— Так вот, — продолжил Ковалёв, — со временем я стал считать, что это ты виновен во всех моих неудачах, потому что все они брали исток у семейных неурядиц, понимаешь? Ты же процветал и богател, тогда как я скатывался всё ниже. Я и продюсером-то стал, чтобы быть хоть чуть — чуть похожим на тебя, чтобы стать публичной персоной. Но, опять-таки, ничего хорошего мне это не принесло. А когда я… потерял мужскую силу, то снова стал винить тебя. Галка постоянно смеялась надо мной, и говорила о тебе. Вот, мол, зря она вышла за меня, надо было ей дождаться тебя из армии. И это на том фоне, что ты — мой старый друг, у тебя ничего не было, когда ты начинал свою карьеру, а у меня был неплохой старт, ведь родители предоставили мне такую возможность. И я постепенно стал привыкать к мысли, что я — никчёмность, бесполезное существо. А ты — почти Бог. И от этого я стал ненавидеть тебя ещё сильнее, потому что я тоже мог бы быть Богом. Но я научился винить в своих неудачах тебя, и это спасало меня, скрашивало моё существование. Я думал, что, раз я импотент, никчёмность и серость, то должен сказать спасибо за то, что мне разрешено жить. И, так как сказать это спасибо мне надо было кому-то, то я говорил его самым близким людям — Галине и Милке. Вот только чем чаще и искреннее я им это говорил, тем меньше они меня понимали, а потом и вовсе стали ноги вытирать… Я вообще перестал жить, меня, Ковалёва Владимира Ильича, уже и не было, осталась только телесная оболочка, да паспорт… Моё сознание отравляла мысль, что я вообще не мужчина. Знаешь, как в анекдоте: — Встать! Встать при исполнении гимна, я сказал! Ну, встать! Ах, даже при исполнении гимна — нет? Не встаёшь? Увы… Извини, милая…

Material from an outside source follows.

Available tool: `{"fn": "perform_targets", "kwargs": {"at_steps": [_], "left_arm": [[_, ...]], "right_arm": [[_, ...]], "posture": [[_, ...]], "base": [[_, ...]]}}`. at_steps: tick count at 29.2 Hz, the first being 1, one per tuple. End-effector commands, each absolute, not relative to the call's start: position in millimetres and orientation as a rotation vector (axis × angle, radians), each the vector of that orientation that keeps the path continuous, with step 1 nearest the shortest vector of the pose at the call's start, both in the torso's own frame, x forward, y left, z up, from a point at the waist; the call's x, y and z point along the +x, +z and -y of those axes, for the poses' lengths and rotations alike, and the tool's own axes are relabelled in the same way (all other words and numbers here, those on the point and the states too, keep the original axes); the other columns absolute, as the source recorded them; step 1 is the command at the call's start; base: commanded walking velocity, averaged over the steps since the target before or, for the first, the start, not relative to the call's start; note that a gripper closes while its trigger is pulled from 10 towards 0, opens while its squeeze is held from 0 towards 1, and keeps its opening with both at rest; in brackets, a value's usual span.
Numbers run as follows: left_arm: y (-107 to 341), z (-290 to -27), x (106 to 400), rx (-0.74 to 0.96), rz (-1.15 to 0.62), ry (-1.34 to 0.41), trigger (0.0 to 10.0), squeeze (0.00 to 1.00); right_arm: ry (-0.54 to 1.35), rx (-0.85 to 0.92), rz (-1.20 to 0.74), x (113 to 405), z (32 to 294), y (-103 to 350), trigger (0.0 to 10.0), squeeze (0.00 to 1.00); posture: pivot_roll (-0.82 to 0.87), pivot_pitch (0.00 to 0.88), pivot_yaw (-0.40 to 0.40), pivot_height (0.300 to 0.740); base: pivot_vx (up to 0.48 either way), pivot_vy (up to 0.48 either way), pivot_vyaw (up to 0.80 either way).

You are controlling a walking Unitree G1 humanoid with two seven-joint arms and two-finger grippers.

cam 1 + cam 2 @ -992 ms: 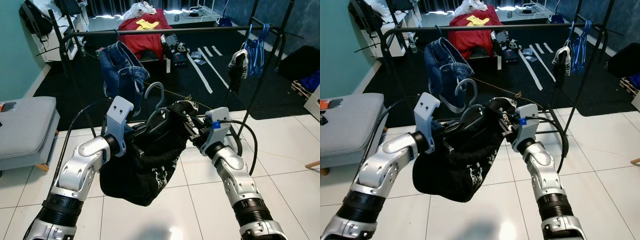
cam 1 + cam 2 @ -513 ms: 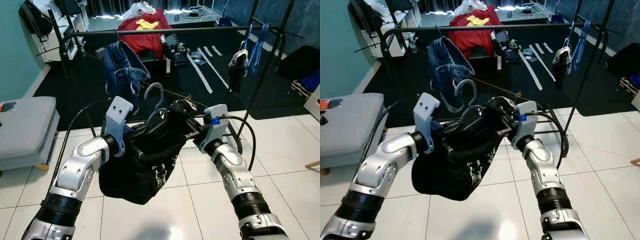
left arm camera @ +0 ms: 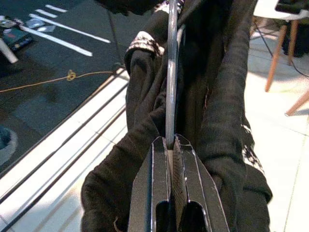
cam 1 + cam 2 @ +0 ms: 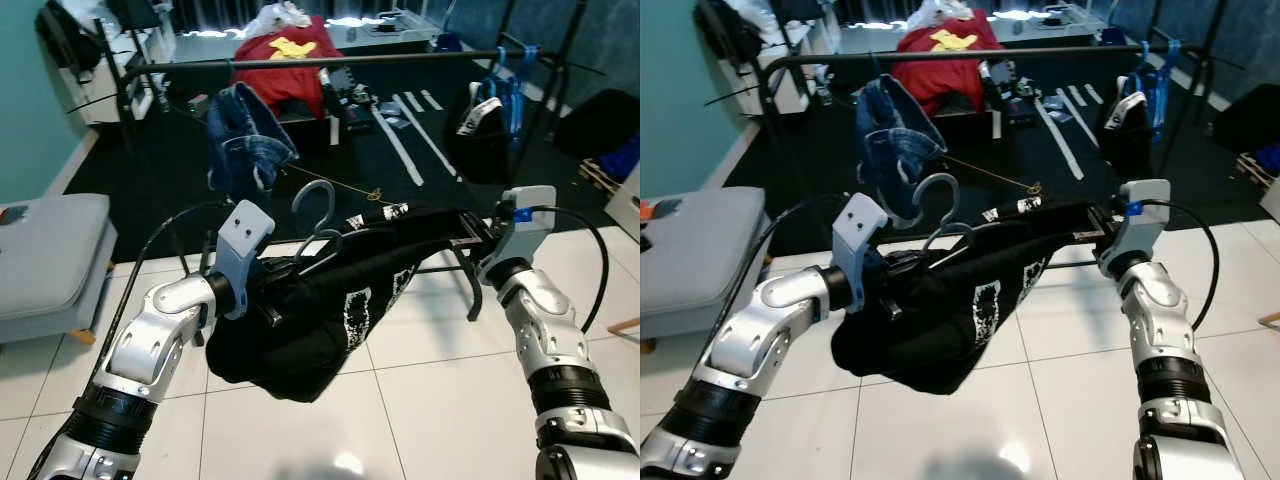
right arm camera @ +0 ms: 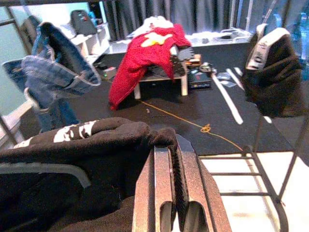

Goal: Hang hanger

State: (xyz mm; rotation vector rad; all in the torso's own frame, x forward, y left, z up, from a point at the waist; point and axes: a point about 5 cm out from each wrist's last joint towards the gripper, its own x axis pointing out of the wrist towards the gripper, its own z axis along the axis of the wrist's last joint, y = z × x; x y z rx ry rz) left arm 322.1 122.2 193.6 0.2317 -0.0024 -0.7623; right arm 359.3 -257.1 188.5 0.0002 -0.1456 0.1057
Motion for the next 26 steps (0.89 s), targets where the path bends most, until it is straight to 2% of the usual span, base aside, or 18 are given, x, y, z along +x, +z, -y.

Резник заулыбался, хотя, на его взгляд, анекдот был весьма пошловат и нехорошо попахивал. Следовало переключиться на другую тему.
— Знаешь, я в какой-то мере даже рад, что ты попал в больницу, — вдруг произнёс он. — По крайней мере, ты смог понять свою жизнь, проанализировать её и прийти к определённому выводу. Ведь ты пришёл к выводу, не так ли?
Ковалёв кивнул. Он был ещё слаб, лежал на высоких подушках, но глаза его горели.
— Если бы не этот твой инфаркт, мы бы никогда не стали разговаривать так, как сейчас, — продолжил Резник. — Я тоже хочу выложить тебе то, что было у меня на душе, и есть сейчас.
— Раз пошла такая пьянка, режь последний огурец, — улыбнулся Ковалёв.
— Режу, режу, — поднял руки кверху Резник. — Я никогда не собирался становиться промышленным магнатом или олигархом. Ты же помнишь, я хотел быть художником!